问题
I'm writing a stateful server in Clojure backed by Neo4j that can serve socket requests, like HTTP. Which means, of course, that I need to be able to start and stop socket servers from within this server. Design-wise, I would want to be able to declare a "service" within this server and start and stop it.
What I'm trying to wrap my mind around in Clojure is how to ensure that starting and stopping these services is thread-safe. This server I'm writing will have NREPL embedded inside it and process incoming requests in a parallel way. Some of these requests will be administrative: start service X, stop service Y. Which opens up the possibility that two start requests come in at the same time.
- Starting should synchronously check a "running" flag and a "starting" flag and fail if either are set. In the same transaction, the "starting" flag should be set.
- After the "starting" flag is set, the transaction closes. That makes the "starting" flag visible to other transactions.
- Then the (start) function actually starts the service.
- If (start) succeeds, the "running" and "starting" flags are synchronously set.
- If (start) fails, the "starting" flag is set and the exception is returned.
Stopping needs the same thing, checking a "running" flag and checking and setting it's own "stopping" flag.
I'm trying to reason through all possible combinations of (start) and (stop).
Have I missed anything?
Is there a library for this already? If not, what should a library like this look like? I'll open source it and put it on Github.
Edit:
This is what I have so far. There's a hole I can see though. What am I missing?
(ns extenium.db
(:require [clojure.tools.logging :as log])
(:import org.neo4j.graphdb.factory.GraphDatabaseFactory))
(def ^:private
db- (ref {:ref nil
:running false
:starting false
:stopping false}))
(defn stop []
(dosync
(if (or (not (:running (ensure db-)))
(:stopping (ensure db-)))
(throw (IllegalStateException. "Database already stopped or stopping."))

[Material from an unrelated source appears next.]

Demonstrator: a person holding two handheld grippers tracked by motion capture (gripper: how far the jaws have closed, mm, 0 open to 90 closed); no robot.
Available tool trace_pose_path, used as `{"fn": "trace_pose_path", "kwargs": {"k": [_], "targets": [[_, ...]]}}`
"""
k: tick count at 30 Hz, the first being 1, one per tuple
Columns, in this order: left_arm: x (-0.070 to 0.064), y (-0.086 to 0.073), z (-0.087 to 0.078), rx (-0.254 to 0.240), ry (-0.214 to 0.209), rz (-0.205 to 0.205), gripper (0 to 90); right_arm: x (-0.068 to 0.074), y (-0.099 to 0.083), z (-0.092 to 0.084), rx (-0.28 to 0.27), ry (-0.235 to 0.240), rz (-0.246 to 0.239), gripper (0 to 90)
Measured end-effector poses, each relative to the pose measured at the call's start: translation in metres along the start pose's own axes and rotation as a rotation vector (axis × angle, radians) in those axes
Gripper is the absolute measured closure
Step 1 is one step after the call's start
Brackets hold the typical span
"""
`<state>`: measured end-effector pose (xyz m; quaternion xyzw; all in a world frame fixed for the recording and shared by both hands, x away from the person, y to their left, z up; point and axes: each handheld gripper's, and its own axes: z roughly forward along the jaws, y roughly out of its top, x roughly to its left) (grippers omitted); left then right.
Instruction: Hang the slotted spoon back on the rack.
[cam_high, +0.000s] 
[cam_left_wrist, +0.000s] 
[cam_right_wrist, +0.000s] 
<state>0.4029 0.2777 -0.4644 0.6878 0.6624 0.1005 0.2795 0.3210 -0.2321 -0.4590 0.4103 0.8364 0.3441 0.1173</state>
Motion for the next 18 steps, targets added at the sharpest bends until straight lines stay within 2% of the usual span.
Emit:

(alter db- assoc :stopping true)))
(try
(log/info "Stopping database")
(.shutdown (:ref db-))
(dosync
(alter db- assoc :ref nil))
(log/info "Stopped database")
(finally
(dosync
(alter db- assoc :stopping false)))))
In the try block, I log, then call .shutdown, then log again. If the first log fails (I/O exceptions can happen), then (:stopping db-) is set to false, which unblocks it and is fine. .shutdown is a void function from Neo4j, so I don't have to evaluate a return value. If it fails, (:stopping db-) is set to false, so that's fine too. Then I set the (:ref db-) to nil. What if that fails? (:stopping db-) is set to false, but the (:ref db-) is left hanging. So that's a hole. Same case with the second log call. What am I missing?
Would this be better if I just used Clojure's locking primitives instead of a ref dance?
回答1:
This is actually a natural fit for a simple lock:
(locking x
(do-stuff))
Here x
is the object on which to synchronize.
To elaborate: starting and stopping a service is a side effect; side effects should not be initiated from inside a transaction, except possibly as Agent actions. Here though locks are exactly what the design calls for. Note that there's nothing wrong in using them in Clojure when they are a good fit for the problem at hand, in fact I would say locking
is the canonical solution here. (See Stuart Halloway's Lancet, introduced in Programming Clojure (1st ed.), for an example of a Clojure library using locks which has seen some widespread use, mostly in Leiningen.)
Update: Adding fail-fast behaviour:
This is still a good fit for a lock, namely a java.util.concurrent.locks.ReentrantLock (follow link for Javadoc):
(import java.util.concurrent.locks.ReentrantLock)
(def lock (ReentrantLock.))
(defn start []
(if (.tryLock lock)
(try
(do-stuff)
(finally (.unlock lock)))
(do-other-stuff)))
(do-stuff)
will be executed if lock acquisition succeeds; otherwise, (do-other-stuff)
will happen. Current thread will not block in either case.
回答2:
This sounds like a good use case for agents, they allow you to serialize changes to a piece of mutable state, the Clojure Agents documentation has a good overview. You can use the error handler and agent-error methods to handle exceptions and never need to worry about locks or race conditions.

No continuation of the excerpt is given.